- **WHAT THE TASK ASKS**
All of the data must be output exactly, with every picture left out.

- **COLLECTED DATA**
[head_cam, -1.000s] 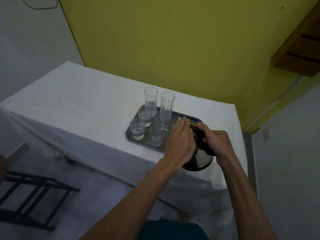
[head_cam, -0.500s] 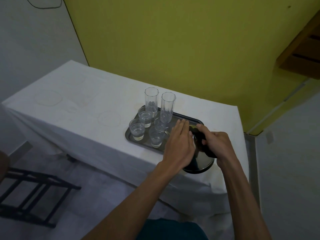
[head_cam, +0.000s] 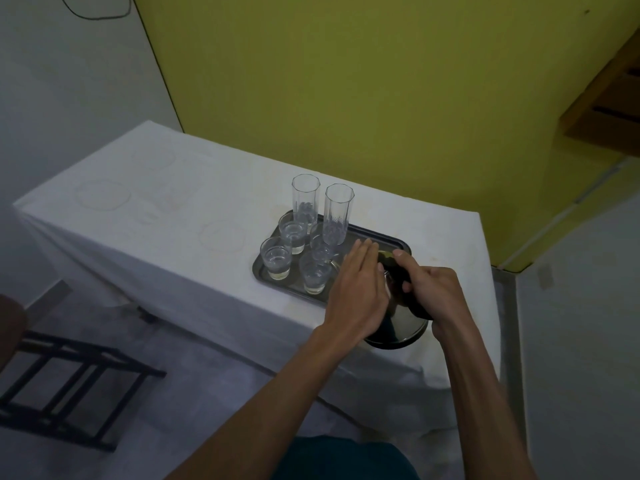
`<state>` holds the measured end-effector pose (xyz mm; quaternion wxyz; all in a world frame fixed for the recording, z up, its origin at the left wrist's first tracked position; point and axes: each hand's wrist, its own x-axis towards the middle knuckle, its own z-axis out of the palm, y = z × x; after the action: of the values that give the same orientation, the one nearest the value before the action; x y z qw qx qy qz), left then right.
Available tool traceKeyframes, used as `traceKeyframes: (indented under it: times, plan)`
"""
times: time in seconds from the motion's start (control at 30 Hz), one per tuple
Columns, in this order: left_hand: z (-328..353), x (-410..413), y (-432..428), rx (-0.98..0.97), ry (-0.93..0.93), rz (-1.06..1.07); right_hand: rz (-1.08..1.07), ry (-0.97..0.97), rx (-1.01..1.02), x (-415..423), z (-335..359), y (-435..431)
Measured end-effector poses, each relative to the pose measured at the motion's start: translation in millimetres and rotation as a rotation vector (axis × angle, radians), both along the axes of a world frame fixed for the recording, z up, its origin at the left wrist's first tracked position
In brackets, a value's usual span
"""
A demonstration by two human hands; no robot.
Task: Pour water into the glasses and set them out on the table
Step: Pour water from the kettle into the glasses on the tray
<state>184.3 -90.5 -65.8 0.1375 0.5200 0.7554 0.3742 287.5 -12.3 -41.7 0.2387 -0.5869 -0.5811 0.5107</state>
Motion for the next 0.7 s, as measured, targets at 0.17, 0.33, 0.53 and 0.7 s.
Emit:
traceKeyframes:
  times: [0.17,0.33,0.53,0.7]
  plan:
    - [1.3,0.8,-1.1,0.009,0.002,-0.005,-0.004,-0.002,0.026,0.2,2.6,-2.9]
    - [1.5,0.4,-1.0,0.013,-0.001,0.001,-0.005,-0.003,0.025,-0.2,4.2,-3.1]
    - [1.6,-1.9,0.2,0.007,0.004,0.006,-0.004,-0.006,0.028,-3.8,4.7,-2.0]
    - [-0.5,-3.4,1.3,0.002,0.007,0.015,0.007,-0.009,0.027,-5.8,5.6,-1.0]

- **ANSWER TO THE EXERCISE**
[head_cam, -1.000s] 
[head_cam, -0.500s] 
[head_cam, +0.000s] 
`<state>` holds the measured end-effector pose (xyz mm; quaternion wxyz; all in a world frame fixed for the recording, z up, its origin at the left wrist's first tracked position; point and axes: each hand's wrist, its own x-axis towards the middle knuckle, its own z-axis out of the palm, y = z × x; after the action: of the values that give the same orientation, the one nearest the value before the action; x y z qw qx qy qz), left then right.
Available tool traceKeyframes, used as `traceKeyframes: (indented under it: times, plan)`
"""
times: time in seconds from the motion's start (control at 30 Hz), one per tuple
Columns, in this order: left_hand: z (-328..353), x (-410..413), y (-432..428), rx (-0.98..0.97), ry (-0.93..0.93), rz (-1.06..1.07); right_hand: rz (-1.08..1.07), ry (-0.97..0.97), rx (-1.01..1.02), x (-415..423), z (-335..359), y (-435..431)
Measured end-effector poses, each relative to the pose measured at the motion's start: translation in millimetres and rotation as a rotation vector (axis × angle, radians), both along the axes of a world frame fixed for the recording, z up, its origin at the left wrist's first tracked position
In brackets, a value's usual span
"""
A demonstration by two human hands; no robot.
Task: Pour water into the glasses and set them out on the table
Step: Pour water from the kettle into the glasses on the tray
<state>184.3 -90.5 -65.8 0.1375 0.5200 0.7554 0.3742 287.5 -12.3 -41.7 0.2387 -0.5869 -0.5811 0.5107</state>
Motion for the next 0.7 s, as measured, targets at 0.17, 0.33, 0.53 and 0.7 s.
Emit:
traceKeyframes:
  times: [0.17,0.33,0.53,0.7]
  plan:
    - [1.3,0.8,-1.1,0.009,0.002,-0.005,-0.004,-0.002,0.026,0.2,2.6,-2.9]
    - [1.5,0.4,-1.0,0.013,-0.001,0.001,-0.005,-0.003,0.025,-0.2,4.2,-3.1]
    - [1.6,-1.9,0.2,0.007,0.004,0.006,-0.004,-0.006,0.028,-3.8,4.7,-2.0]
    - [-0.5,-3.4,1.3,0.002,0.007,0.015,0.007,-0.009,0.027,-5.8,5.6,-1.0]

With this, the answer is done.